▶ [MATERIAL PROVIDED]:
---

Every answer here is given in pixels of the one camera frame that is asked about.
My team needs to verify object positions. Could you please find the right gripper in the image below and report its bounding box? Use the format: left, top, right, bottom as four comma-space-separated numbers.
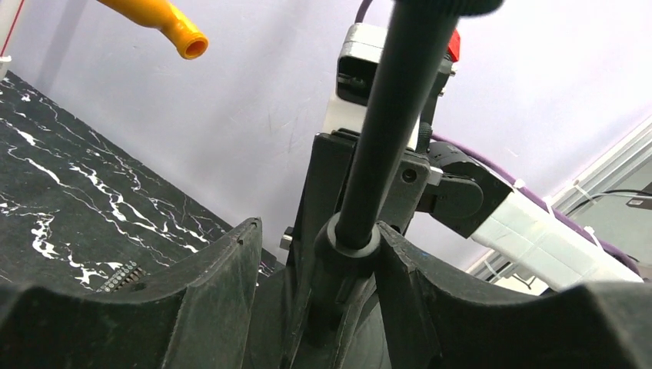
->
284, 129, 434, 276

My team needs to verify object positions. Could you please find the small black comb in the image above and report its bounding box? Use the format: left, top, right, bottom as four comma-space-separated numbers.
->
95, 261, 147, 293

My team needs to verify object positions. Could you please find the white pvc pipe frame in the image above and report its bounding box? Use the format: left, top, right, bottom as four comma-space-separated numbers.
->
1, 0, 25, 80

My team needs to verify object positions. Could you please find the black round-base mic stand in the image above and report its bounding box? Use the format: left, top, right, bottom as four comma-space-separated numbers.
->
303, 1, 500, 349

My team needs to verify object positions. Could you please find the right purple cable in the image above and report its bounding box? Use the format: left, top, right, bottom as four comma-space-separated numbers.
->
354, 0, 643, 276

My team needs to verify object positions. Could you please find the orange faucet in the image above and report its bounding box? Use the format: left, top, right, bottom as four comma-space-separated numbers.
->
100, 0, 209, 60

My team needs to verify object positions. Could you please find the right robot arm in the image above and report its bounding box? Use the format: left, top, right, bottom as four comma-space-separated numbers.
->
285, 128, 643, 291

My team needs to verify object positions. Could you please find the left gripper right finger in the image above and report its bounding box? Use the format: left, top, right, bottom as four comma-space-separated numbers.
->
377, 223, 651, 368

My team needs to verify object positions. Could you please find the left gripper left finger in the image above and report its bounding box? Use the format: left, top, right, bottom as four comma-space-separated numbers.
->
1, 218, 262, 368

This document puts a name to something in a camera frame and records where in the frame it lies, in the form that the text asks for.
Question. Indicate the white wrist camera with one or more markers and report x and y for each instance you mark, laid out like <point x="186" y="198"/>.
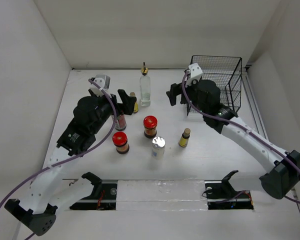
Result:
<point x="103" y="81"/>
<point x="196" y="73"/>

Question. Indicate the yellow bottle cork cap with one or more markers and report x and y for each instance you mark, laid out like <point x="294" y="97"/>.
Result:
<point x="136" y="108"/>
<point x="184" y="139"/>

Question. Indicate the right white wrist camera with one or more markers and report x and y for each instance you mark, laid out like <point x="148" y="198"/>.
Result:
<point x="196" y="73"/>

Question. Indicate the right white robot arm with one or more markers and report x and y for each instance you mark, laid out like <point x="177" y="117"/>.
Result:
<point x="282" y="168"/>

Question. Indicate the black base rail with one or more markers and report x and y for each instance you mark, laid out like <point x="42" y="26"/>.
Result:
<point x="157" y="195"/>

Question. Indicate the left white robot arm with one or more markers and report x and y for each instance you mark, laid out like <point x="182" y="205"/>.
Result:
<point x="39" y="208"/>

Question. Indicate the black wire basket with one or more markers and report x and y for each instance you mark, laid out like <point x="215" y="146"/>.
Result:
<point x="226" y="72"/>

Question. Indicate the red label sauce bottle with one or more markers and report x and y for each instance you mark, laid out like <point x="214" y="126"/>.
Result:
<point x="120" y="121"/>

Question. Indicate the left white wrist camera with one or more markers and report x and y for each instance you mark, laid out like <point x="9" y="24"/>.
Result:
<point x="103" y="81"/>

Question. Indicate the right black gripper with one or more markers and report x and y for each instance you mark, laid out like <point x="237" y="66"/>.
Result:
<point x="175" y="90"/>

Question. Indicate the yellow bottle cork cap back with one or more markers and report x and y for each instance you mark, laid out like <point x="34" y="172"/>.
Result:
<point x="136" y="108"/>

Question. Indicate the yellow bottle cork cap front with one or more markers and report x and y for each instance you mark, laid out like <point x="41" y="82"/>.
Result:
<point x="184" y="139"/>

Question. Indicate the clear glass oil bottle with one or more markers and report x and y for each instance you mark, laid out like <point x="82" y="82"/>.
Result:
<point x="145" y="87"/>

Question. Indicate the white shaker silver lid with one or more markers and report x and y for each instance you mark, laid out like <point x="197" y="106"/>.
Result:
<point x="158" y="147"/>

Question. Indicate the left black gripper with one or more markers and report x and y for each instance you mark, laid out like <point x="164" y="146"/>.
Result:
<point x="127" y="101"/>

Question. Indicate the red lid jar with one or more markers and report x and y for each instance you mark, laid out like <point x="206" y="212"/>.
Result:
<point x="150" y="123"/>
<point x="120" y="140"/>

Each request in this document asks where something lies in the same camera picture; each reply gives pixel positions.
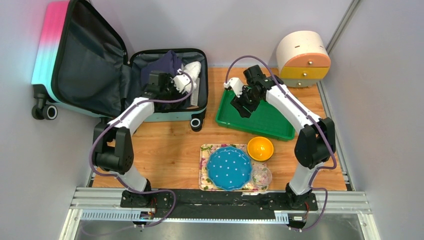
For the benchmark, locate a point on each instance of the small clear glass bowl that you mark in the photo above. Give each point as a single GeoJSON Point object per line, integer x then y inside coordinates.
{"type": "Point", "coordinates": [261, 176]}

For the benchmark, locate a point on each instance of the floral rectangular tray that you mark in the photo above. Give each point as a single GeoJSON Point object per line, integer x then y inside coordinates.
{"type": "Point", "coordinates": [205, 183]}

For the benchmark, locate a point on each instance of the pink and teal kids suitcase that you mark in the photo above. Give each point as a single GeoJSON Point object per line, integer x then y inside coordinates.
{"type": "Point", "coordinates": [82, 64]}

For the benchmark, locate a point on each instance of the white folded garment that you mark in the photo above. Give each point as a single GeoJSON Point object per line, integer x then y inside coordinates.
{"type": "Point", "coordinates": [194, 68]}

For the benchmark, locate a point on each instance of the round pastel mini drawer cabinet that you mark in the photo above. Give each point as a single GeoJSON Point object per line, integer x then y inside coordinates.
{"type": "Point", "coordinates": [302, 59]}

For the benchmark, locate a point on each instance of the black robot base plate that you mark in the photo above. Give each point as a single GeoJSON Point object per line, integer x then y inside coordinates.
{"type": "Point", "coordinates": [192, 204]}

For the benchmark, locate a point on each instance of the aluminium frame rail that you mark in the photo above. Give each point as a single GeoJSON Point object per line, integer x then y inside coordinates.
{"type": "Point", "coordinates": [103, 204]}

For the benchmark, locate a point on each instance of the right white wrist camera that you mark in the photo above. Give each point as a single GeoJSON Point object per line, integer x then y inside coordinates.
{"type": "Point", "coordinates": [236, 85]}

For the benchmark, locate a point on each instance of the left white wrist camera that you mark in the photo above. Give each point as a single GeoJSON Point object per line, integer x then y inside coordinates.
{"type": "Point", "coordinates": [184, 81]}

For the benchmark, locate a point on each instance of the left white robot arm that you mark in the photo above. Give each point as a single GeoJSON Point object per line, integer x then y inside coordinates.
{"type": "Point", "coordinates": [112, 154]}

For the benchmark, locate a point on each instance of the blue polka dot plate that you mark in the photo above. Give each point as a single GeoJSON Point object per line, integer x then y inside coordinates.
{"type": "Point", "coordinates": [229, 168]}

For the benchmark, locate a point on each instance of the navy blue garment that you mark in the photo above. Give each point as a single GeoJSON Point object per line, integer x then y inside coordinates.
{"type": "Point", "coordinates": [169, 63]}

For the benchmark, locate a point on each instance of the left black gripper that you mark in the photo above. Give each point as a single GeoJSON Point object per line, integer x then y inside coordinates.
{"type": "Point", "coordinates": [168, 82]}

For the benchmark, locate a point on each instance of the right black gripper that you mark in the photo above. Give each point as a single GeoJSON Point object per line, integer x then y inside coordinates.
{"type": "Point", "coordinates": [239, 103]}

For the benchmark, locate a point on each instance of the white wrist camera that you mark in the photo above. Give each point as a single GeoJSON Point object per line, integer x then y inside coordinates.
{"type": "Point", "coordinates": [184, 81]}
{"type": "Point", "coordinates": [236, 85]}

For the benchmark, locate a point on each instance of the green plastic tray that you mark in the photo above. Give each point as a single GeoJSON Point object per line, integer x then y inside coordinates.
{"type": "Point", "coordinates": [265, 121]}

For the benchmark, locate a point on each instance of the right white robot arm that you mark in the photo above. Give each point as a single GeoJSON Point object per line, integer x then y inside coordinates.
{"type": "Point", "coordinates": [315, 143]}

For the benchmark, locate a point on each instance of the orange bowl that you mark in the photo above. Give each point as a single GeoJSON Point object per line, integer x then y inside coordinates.
{"type": "Point", "coordinates": [260, 149]}

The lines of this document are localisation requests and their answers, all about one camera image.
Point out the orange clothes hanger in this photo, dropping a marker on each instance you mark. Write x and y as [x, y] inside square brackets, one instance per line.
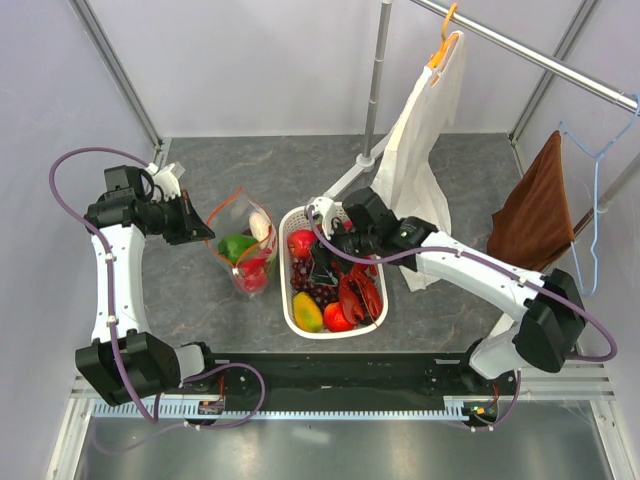
[437, 58]

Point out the red tomato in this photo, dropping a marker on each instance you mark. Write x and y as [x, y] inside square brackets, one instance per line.
[334, 319]

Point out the white radish with leaves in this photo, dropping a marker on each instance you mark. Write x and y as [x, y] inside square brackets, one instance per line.
[265, 234]

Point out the blue wire hanger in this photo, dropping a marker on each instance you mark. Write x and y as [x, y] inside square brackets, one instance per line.
[595, 209]

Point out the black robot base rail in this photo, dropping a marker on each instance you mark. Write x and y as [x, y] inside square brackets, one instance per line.
[343, 382]

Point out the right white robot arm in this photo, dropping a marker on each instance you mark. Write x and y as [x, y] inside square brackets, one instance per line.
[544, 308]

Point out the green bell pepper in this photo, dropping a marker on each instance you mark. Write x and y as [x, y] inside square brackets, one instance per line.
[232, 247]

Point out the yellow green mango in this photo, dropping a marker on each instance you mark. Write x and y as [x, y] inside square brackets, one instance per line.
[307, 315]

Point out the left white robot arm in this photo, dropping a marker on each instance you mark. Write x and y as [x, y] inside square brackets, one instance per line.
[124, 359]

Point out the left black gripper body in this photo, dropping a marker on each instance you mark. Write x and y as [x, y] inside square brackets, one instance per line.
[175, 230]

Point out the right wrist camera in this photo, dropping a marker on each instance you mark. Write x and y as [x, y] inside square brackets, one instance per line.
[324, 217]

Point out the red crayfish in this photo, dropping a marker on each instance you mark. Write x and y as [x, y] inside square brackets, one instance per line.
[359, 296]

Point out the clear zip top bag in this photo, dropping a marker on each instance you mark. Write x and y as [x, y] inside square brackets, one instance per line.
[232, 217]

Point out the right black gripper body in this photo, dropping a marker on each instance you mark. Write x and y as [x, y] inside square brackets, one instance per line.
[360, 243]

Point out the white plastic basket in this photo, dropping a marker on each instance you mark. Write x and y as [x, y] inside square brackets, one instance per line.
[292, 221]

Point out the red chili pepper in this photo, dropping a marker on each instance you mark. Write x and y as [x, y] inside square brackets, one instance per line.
[251, 266]

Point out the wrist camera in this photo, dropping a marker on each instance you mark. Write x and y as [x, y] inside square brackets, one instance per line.
[324, 217]
[166, 180]

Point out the red apple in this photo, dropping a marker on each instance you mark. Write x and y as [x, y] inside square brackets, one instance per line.
[253, 282]

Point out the dark grape bunch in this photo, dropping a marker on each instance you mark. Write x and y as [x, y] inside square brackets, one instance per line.
[300, 281]

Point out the white slotted cable duct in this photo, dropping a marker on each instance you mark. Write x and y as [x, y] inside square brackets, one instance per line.
[193, 409]

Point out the white hanging shirt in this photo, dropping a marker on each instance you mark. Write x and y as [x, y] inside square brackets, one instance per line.
[405, 180]

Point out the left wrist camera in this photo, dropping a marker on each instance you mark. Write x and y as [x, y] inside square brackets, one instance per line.
[166, 180]

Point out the brown hanging towel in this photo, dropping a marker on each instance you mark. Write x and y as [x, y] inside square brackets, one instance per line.
[533, 229]

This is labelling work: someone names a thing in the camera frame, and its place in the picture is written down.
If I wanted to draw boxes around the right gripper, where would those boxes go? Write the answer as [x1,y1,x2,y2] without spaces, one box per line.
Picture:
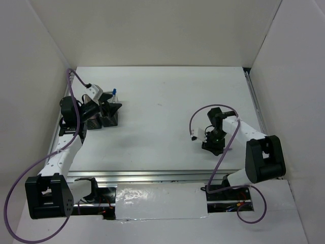
[202,129,227,157]

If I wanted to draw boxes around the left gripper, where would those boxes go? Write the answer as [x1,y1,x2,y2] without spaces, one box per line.
[77,93,122,123]

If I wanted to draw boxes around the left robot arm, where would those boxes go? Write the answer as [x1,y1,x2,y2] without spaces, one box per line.
[25,90,122,219]

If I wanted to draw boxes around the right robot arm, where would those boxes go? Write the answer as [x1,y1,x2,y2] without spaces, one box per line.
[202,107,286,199]

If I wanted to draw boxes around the white container back right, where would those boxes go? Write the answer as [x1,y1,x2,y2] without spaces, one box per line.
[108,91,119,103]

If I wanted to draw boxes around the black container front right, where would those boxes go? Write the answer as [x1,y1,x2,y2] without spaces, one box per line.
[100,112,118,128]

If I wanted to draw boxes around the black container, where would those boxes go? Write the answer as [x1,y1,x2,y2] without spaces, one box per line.
[86,117,102,130]
[100,112,118,128]

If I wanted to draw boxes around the black container front left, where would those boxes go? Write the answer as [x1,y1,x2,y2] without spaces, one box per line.
[86,117,102,130]

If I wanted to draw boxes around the white cover sheet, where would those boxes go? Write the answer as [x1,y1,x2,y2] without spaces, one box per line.
[115,183,208,220]

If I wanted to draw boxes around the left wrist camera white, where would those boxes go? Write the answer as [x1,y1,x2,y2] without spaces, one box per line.
[84,84,103,101]

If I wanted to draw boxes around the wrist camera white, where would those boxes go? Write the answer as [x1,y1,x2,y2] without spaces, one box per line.
[84,84,103,101]
[190,128,207,142]

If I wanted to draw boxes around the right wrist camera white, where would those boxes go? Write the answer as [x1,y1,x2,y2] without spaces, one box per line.
[190,128,207,142]

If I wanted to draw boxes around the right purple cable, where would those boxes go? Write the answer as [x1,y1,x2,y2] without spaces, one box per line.
[189,104,267,224]

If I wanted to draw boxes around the purple cable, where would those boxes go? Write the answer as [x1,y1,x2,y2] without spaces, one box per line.
[3,68,92,241]
[189,104,267,224]

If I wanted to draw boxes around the aluminium rail frame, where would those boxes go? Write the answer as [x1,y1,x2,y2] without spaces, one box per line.
[67,67,260,183]

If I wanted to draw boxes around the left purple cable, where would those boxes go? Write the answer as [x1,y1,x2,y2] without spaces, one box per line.
[3,68,92,241]

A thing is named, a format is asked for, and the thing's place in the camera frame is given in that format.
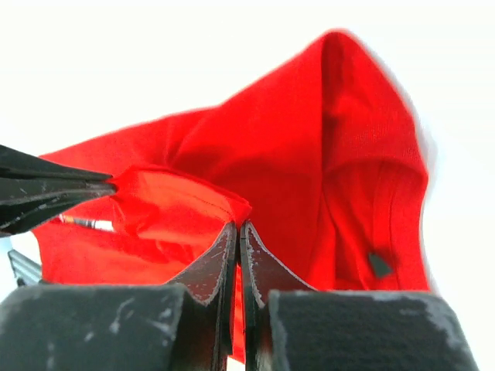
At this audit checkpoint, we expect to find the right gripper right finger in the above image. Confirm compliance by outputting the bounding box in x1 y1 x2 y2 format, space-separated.
240 222 476 371

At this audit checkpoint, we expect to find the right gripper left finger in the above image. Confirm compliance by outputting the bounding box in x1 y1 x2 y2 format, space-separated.
1 223 237 370

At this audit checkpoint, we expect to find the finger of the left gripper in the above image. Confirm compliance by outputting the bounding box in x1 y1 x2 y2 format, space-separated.
1 182 116 237
1 145 111 185

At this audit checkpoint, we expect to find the bright red t-shirt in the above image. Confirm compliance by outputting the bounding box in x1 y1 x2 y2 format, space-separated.
30 29 431 364

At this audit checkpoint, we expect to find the aluminium frame rail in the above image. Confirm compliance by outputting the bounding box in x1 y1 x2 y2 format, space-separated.
8 250 42 287

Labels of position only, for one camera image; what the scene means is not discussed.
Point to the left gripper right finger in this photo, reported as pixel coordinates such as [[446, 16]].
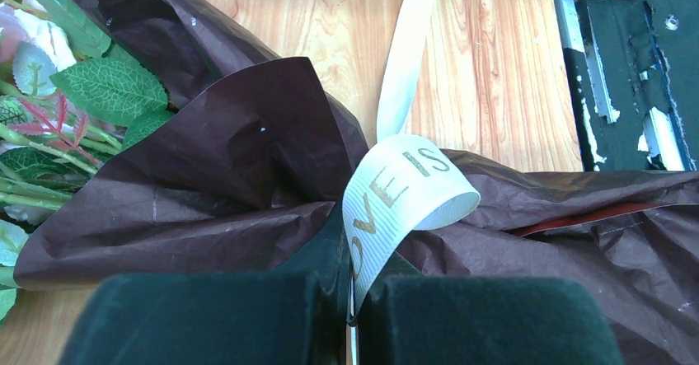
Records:
[[410, 318]]

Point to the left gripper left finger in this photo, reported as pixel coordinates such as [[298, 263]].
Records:
[[293, 314]]

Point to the cream ribbon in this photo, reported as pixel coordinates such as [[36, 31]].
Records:
[[404, 182]]

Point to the dark red wrapping paper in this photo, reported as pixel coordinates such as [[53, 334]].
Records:
[[248, 169]]

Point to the pink fake flower stem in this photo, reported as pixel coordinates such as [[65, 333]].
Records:
[[52, 146]]

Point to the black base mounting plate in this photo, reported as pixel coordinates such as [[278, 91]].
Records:
[[635, 86]]

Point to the aluminium frame rail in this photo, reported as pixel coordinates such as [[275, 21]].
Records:
[[568, 23]]

---

▶ [ASSIGNMENT]: Identify every line above that includes the word "bottle", and show those lines.

▶ [ANSWER AREA]:
Question. Indicate the yellow bottle cork cap with one or more markers and report x and y for each instance you mark, laid out like <point x="294" y="97"/>.
Question. Indicate the red label sauce bottle with one or more markers and report x and y for each instance you mark, laid out like <point x="214" y="126"/>.
Question. Indicate the yellow bottle cork cap back with one or more markers and report x and y for each instance you mark, laid out like <point x="34" y="172"/>.
Question. Indicate the yellow bottle cork cap front with one or more markers and report x and y for each instance you mark, laid out like <point x="41" y="82"/>.
Question. Indicate the clear glass oil bottle with one or more markers and report x and y for each instance you mark, laid out like <point x="82" y="82"/>.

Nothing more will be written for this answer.